▶ **Exercise details**: Return the data below exactly, but only from the line containing "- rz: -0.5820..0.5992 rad" through the line containing "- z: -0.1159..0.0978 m", with both of those lines included.
◆ ◆ ◆ ◆ ◆
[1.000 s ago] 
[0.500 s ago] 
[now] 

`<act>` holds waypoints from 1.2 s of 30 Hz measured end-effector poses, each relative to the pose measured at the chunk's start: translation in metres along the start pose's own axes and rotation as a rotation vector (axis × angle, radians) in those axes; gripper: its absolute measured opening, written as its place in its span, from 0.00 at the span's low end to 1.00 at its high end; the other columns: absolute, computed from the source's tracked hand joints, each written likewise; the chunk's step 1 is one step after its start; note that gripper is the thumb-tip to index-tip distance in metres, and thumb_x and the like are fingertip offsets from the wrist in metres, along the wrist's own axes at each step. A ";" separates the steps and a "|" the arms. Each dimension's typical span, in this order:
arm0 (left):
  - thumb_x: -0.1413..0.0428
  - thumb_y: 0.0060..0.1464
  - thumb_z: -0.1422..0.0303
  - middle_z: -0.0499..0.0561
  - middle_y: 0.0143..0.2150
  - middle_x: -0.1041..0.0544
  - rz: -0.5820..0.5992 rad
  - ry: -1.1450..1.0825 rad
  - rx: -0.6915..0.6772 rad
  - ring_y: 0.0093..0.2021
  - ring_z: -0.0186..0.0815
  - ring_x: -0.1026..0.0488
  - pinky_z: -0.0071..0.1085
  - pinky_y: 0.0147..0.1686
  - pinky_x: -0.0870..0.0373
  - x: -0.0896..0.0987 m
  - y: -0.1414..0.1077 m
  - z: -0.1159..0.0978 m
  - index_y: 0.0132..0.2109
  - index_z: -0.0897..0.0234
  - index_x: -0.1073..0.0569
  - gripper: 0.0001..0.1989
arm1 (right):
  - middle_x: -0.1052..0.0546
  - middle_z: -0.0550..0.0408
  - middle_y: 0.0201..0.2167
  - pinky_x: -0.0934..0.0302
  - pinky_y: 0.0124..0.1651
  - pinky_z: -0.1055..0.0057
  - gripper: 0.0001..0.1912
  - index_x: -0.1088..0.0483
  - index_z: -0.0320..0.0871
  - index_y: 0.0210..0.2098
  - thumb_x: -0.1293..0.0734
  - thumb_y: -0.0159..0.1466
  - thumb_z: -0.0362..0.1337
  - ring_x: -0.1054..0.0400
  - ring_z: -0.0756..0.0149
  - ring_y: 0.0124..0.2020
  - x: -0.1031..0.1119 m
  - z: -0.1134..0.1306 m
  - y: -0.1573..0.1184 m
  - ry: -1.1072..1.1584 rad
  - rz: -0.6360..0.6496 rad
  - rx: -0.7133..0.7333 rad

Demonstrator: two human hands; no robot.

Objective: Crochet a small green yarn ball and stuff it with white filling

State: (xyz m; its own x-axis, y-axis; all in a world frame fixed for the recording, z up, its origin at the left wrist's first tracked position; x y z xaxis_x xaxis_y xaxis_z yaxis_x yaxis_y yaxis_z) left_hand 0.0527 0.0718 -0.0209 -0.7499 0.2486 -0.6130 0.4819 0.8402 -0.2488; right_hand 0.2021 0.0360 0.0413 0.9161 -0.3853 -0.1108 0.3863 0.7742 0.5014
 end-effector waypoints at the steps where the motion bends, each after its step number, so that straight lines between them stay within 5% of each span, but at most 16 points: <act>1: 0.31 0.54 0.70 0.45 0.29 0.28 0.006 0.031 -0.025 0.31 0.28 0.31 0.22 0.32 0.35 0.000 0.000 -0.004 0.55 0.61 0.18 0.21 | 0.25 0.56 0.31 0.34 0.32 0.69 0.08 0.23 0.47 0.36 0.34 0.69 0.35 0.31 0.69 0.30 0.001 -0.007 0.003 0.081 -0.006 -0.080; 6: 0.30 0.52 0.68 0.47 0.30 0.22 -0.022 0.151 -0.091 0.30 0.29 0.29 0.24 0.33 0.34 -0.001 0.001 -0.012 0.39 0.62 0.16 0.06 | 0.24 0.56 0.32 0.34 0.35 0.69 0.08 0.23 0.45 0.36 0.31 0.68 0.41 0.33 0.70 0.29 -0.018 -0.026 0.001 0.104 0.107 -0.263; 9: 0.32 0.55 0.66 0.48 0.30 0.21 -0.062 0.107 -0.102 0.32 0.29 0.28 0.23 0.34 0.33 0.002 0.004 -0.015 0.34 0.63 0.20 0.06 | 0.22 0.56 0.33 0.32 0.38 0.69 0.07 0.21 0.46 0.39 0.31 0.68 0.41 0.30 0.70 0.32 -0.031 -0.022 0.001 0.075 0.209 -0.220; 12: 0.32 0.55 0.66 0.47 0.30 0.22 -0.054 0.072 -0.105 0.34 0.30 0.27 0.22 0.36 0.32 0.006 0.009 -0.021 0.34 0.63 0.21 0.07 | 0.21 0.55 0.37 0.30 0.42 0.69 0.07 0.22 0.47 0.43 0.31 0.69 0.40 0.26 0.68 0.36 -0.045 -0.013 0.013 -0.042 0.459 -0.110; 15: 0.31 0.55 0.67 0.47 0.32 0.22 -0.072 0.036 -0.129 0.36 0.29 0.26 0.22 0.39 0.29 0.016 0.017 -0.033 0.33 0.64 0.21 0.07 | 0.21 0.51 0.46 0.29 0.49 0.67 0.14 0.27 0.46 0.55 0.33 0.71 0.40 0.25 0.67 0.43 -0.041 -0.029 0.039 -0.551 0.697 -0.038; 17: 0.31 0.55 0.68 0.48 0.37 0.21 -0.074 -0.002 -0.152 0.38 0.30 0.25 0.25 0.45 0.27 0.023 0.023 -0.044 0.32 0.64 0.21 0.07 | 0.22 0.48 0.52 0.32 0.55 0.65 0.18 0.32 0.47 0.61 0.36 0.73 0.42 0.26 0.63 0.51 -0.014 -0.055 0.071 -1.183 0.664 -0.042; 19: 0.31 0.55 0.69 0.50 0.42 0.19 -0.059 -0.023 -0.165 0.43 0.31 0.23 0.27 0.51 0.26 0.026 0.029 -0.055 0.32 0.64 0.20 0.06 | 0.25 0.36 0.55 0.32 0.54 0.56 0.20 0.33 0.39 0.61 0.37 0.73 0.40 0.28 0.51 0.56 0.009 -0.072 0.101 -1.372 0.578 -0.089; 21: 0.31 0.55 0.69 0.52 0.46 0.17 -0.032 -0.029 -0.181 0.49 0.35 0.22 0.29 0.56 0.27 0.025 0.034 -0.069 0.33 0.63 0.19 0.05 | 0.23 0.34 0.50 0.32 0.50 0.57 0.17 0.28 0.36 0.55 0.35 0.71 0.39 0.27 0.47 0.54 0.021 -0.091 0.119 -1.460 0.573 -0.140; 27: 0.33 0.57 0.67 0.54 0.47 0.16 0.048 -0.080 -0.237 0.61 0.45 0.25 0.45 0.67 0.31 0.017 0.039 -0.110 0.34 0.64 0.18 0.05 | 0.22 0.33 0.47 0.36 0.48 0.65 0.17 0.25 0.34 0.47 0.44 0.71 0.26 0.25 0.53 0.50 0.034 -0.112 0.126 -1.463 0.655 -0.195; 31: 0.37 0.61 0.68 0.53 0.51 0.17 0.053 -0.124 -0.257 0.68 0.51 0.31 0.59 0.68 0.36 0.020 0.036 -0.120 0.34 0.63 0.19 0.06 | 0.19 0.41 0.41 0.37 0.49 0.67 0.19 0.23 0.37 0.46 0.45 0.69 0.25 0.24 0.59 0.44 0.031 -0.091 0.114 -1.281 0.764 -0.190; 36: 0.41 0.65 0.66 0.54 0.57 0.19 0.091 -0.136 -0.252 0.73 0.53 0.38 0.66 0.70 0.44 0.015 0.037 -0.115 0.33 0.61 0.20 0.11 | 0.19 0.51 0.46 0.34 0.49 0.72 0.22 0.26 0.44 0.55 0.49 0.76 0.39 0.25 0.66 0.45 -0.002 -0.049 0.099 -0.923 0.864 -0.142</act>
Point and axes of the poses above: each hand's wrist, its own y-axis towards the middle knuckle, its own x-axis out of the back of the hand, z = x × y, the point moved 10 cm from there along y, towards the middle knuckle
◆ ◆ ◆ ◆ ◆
▶ **Result for this task**:
  - rz: -0.5820..0.5992 rad
  - ry: -1.1450..1.0825 rad
  - rx: -0.6915..0.6772 rad
  - ring_y: 0.0093..0.2021
  - ring_z: -0.0186..0.0815
  - ring_x: -0.1026..0.0488
  - pinky_z: -0.0071..0.1085
  - pinky_y: 0.0147..0.1686
  - pinky_x: -0.0870..0.0373
  - x: -0.0896..0.0987 m
  - y: -0.1414..0.1077 m
  - z: -0.1159..0.0978 m

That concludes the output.